Object.QuantumAlgorithms (object v0.1.2)
Quantum-inspired algorithms for AAOS optimization and computation.
Implements quantum computational paradigms on classical hardware including:
- Quantum-inspired evolutionary algorithms (QIEA)
- Variational quantum eigensolvers (VQE) simulation
- Quantum approximate optimization algorithm (QAOA)
- Quantum neural networks (QNN) with parameterized quantum circuits
- Quantum reinforcement learning algorithms
- Quantum annealing simulation for combinatorial optimization
- Quantum walks for graph problems
- Tensor network methods for many-body systems
- Quantum error correction codes for robust computation
Summary
Functions
Applies a quantum gate to the specified system.
Returns a specification to start this module under a supervisor.
Generates quantum error correction codes.
Initializes a quantum system with specified number of qubits.
Simulates quantum annealing for combinatorial optimization.
Performs quantum-inspired evolutionary algorithm optimization.
Performs quantum walk on a graph structure.
Runs QAOA (Quantum Approximate Optimization Algorithm) for combinatorial problems.
Executes VQE (Variational Quantum Eigensolver) for finding ground states.
Starts the quantum algorithms service.
Trains a quantum neural network with parameterized quantum circuits.
Types
@type quantum_circuit() :: %{ gates: [quantum_gate()], qubit_count: non_neg_integer(), depth: non_neg_integer(), parameters: [float()], cost_function: function() }
@type quantum_gate() :: %{ type: :pauli_x | :pauli_y | :pauli_z | :hadamard | :cnot | :rotation | :custom, target_qubits: [non_neg_integer()], parameters: [float()], unitary_matrix: [[Complex.t()]] }
@type quantum_individual() :: %{ chromosome: [float()], quantum_state: quantum_state(), fitness: float(), entanglement_score: float(), generation: non_neg_integer() }
@type qubit() :: %{ amplitude_0: Complex.t(), amplitude_1: Complex.t(), phase: float(), entangled_with: [non_neg_integer()] }
@type state() :: %{ quantum_systems: %{required(binary()) => quantum_state()}, optimization_problems: %{required(binary()) => optimization_problem()}, active_circuits: %{required(binary()) => quantum_circuit()}, populations: %{required(binary()) => [quantum_individual()]}, performance_metrics: %{ convergence_rate: float(), quantum_advantage: float(), entanglement_utilization: float() }, hardware_simulation: %{ noise_model: map(), error_rates: map(), decoherence_times: map() } }
Functions
@spec apply_quantum_gate(binary(), quantum_gate()) :: :ok | {:error, term()}
Applies a quantum gate to the specified system.
Returns a specification to start this module under a supervisor.
See Supervisor
.
@spec generate_qec_code(non_neg_integer(), non_neg_integer(), non_neg_integer()) :: {:ok, map()} | {:error, term()}
Generates quantum error correction codes.
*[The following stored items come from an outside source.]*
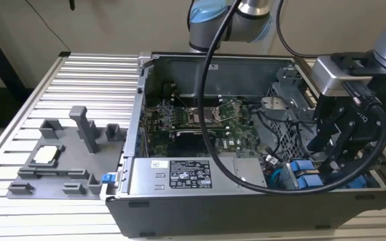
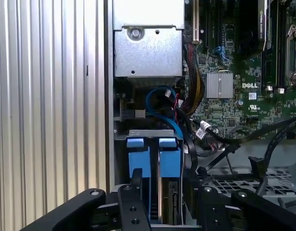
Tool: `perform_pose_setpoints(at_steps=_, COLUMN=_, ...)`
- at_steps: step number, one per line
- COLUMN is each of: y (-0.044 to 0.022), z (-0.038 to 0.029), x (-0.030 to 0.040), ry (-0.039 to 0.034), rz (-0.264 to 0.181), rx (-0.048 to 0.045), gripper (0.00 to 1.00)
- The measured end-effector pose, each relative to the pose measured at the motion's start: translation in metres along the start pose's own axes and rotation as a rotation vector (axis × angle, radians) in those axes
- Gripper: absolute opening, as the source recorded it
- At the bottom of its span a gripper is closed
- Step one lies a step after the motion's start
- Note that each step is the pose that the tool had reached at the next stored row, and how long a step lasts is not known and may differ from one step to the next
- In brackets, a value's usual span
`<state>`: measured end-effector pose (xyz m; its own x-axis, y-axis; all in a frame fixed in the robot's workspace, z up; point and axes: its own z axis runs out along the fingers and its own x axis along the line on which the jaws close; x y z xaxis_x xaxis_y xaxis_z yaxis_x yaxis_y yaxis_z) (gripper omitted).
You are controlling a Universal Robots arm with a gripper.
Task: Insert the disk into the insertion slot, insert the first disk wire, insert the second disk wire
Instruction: 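Insert the disk into the insertion slot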
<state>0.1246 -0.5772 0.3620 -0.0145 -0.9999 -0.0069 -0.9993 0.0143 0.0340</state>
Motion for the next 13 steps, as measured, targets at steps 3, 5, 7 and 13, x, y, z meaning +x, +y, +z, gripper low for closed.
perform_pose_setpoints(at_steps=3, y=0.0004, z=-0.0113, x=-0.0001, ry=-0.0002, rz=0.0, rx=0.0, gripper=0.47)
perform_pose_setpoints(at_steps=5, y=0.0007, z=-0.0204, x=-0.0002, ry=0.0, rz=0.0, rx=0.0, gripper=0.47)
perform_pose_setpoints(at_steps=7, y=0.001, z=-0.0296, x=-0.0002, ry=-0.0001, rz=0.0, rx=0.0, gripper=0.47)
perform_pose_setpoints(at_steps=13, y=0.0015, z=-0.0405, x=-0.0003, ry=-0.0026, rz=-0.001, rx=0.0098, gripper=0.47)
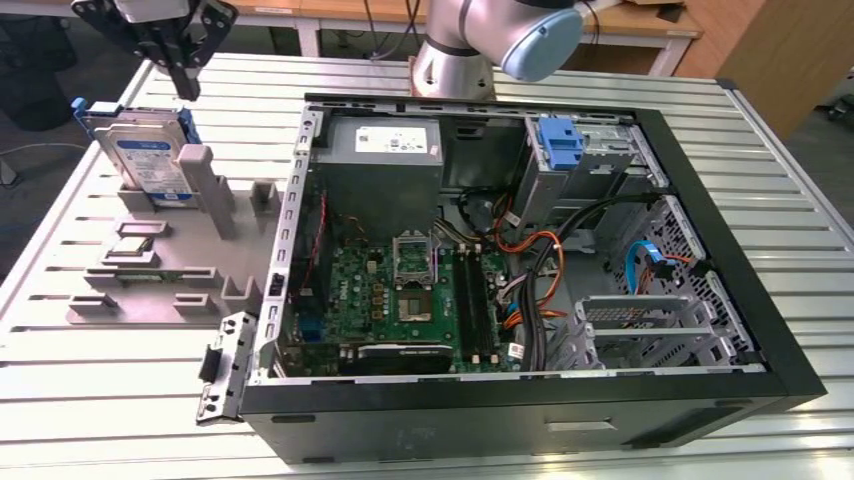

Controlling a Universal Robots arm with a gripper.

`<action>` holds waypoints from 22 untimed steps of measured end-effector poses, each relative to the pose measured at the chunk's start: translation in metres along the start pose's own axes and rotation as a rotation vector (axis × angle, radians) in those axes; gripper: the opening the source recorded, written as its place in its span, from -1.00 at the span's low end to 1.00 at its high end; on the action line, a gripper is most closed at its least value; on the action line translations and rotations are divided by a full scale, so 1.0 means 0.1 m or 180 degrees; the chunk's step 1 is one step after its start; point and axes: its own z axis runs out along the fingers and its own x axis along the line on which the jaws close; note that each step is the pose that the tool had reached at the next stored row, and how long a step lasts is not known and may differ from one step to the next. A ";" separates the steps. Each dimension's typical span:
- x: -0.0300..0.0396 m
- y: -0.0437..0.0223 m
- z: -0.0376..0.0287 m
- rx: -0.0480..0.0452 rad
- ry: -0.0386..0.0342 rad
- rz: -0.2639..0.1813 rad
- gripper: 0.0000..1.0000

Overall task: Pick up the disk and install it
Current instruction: 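Reach for the disk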

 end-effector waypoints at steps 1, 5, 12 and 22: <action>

@spec initialize_quantum_system(binary(), non_neg_integer()) :: :ok | {:error, term()}
Initializes a quantum system with specified number of qubits.
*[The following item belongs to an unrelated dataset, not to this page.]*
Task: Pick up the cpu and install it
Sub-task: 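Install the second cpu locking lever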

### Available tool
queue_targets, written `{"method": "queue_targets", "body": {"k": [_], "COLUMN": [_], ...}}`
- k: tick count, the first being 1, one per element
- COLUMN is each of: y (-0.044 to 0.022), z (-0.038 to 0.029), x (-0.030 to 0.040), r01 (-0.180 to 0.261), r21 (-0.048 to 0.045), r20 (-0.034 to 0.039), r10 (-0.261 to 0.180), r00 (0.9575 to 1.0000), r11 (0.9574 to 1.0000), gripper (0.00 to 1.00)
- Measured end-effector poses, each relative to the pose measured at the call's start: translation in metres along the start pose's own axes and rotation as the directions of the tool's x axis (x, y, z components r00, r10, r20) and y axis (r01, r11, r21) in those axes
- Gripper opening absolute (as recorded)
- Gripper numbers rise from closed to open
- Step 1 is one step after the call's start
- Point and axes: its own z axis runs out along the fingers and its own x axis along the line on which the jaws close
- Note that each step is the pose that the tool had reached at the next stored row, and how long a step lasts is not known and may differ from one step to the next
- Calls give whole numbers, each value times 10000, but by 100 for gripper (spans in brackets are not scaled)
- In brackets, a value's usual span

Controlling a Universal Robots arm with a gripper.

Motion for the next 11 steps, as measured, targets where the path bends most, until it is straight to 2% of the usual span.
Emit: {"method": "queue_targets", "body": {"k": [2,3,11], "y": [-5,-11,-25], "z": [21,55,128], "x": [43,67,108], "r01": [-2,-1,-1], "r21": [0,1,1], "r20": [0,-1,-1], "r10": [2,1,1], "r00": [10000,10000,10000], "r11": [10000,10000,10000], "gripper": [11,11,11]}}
@spec quantum_annealing(optimization_problem(), non_neg_integer()) :: {:ok, term()} | {:error, term()}
Simulates quantum annealing for combinatorial optimization.
@spec quantum_evolutionary_algorithm(optimization_problem(), map()) :: {:ok, term()} | {:error, term()}
Performs quantum-inspired evolutionary algorithm optimization.
@spec quantum_walk(map(), non_neg_integer(), non_neg_integer()) :: {:ok, [float()]} | {:error, term()}
Performs quantum walk on a graph structure.
@spec run_qaoa(optimization_problem(), non_neg_integer()) :: {:ok, term()} | {:error, term()}
Runs QAOA (Quantum Approximate Optimization Algorithm) for combinatorial problems.
@spec run_vqe(function(), quantum_circuit()) :: {:ok, {float(), [float()]}} | {:error, term()}
Executes VQE (Variational Quantum Eigensolver) for finding ground states.
Starts the quantum algorithms service.
@spec train_quantum_neural_network([{term(), term()}], quantum_circuit(), map()) :: {:ok, quantum_circuit()} | {:error, term()}
Trains a quantum neural network with parameterized quantum circuits.